He was eating lunch with his older sister, Alexis, in their usual spot next to her locker. She didn’t like chancing someone coming by to graffiti it. They were two years apart in school, but both rarely had any reason to sit with anyone else. Jamie was okay with that.

“You gonna eat that sandwich or what?” Alexis asked, swallowing the last bite of her own.

The thirteen year old barely remembered he was holding one in his hands. It was turkey and cheese, no crust. He turned it around once, slanted his lips, and handed it to her. His mind was too far elsewhere to care for the pit in his stomach.

Alexis snatched it up, took a big bite out of it. “You’re gonna starve, you know,” she said through a mouthful. She chewed a few times, swallowed forcefully. “But I guess that’s why you eat so much dirt playing whompball.”

Jamie nodded vaguely to the beat of his sister’s words, numb to their jabs. He had been staring at his crush for twenty minutes, his thoughts a blur of potential conversations. Hey, I’m Jamie. I sit behind you in third period. . . He shook his head. Dumb. Hey, I was wondering if- “Ow!”

Alexis had knuckled him in the arm, sending sparks crawling across his skin. “What the dump are you staring at?” she said, her eyes narrowed.

Jamie’s eyes flashed from hers to his crush, and he immediately snapped them shut. Stupid.

Sam Finnow?” She spat the name out like poison. “Don’t tell me you’re crushing on that dump.”

Jamie shifted his feet around, gave pale hands shelter in his hoodie pockets. He’s cool, he wanted to say, and Sam was. He still liked The Last Captain, Jamie’s favorite cartoon ever since it started airing seven years ago, and he-

“He likes that dumb cartoon you watch, doesn’t he?" Alexis asked, taking another bite from her sandwich. A slight smirk rested on her lips.

Jamie looked to her, an eyebrow cocked. “You’re friends with him on Tapclique, too?”

Alexis stopped chewing, narrowed her eyes while looking in the distance. After a moment she finished her bite, said, “You stalk him on Tapclique?

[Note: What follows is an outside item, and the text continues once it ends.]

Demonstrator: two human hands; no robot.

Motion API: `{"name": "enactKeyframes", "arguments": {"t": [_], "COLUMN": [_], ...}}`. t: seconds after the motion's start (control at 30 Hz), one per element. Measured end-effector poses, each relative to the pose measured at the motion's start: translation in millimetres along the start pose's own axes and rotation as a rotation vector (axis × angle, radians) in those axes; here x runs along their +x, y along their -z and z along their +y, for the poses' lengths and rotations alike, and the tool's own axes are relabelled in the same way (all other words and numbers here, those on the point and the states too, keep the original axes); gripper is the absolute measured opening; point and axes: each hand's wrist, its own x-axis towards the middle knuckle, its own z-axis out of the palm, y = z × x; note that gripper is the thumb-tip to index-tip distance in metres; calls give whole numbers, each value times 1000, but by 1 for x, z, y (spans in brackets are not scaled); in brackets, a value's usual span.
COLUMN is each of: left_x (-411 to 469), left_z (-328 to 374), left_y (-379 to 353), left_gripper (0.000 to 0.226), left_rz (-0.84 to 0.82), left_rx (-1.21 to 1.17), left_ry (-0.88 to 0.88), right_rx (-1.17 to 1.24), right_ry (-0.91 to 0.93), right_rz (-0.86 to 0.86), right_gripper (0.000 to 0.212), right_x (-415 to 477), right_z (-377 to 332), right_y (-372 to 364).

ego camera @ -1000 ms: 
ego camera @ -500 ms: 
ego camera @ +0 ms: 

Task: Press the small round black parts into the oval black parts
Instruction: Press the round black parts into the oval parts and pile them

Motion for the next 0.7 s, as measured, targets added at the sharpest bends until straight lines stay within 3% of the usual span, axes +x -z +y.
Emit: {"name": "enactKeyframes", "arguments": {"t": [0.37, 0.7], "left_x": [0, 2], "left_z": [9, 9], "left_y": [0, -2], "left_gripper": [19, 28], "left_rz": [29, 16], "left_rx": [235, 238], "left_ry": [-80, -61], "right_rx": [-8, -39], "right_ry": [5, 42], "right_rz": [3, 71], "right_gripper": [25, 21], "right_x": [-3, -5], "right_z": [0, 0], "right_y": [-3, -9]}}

Jamie blushed and yanked his hood over his head, looking to the floor. “It’s not-” he started, and crossed his arms in a huff. “He made a post about The Last Captain one time, anyone could’ve seen it.” He eyed his sister for an instant, then glued them back to the ground.  “It’s public.”

His sister let out a heavy breath. “I heard him talking about it with some other dump while we picked teams for whompball,” she said, then scratched the back of her head. “He’s. . . not a half bad player.”

Jamie turned to his sister, skeptical. A compliment from her was like getting a holographic in a trading card booster pack. “Did he ever get you out?”

She socked him in the arm again. “I said he’s not half bad, that still means he’s, uh. . .”

Jamie rubbed his arm, slanted his lips. “. . . A quarter bad?”

Alexis laughed. “Something like that,” she said, and took the last bite from her sandwich. “His sister, though," she added, pointing to some graffiti residue on her locker, “she can go skrak herself." She wiped her hands free of crumbs, tapped a small bracelet on her wrist. A blue holographic display popped up from it, showing her the current time along with a number of updates from Tapclique.

Jamie pointed at the updates and opened his mouth, but immediately shut it when he caught his sister’s glare.

“So,” she said, tapping the hologram away, “you gonna ask this guy out or what?”

Jamie’s blush returned with ferocity. Words rushed through his mind, but no answers presented themselves. He retreated further into his hood.

Alexis yanked it off over his head, then pulled him around to face her. Icy blue eyes stared into his own. Jamie knew this look all too well; her tried-and-true there’s no way out of this you little dump look.

“There’s no way out of this you little dump,” she said, and forced his head around toward where Sam was situated with his own friends. “This is what you do. . .”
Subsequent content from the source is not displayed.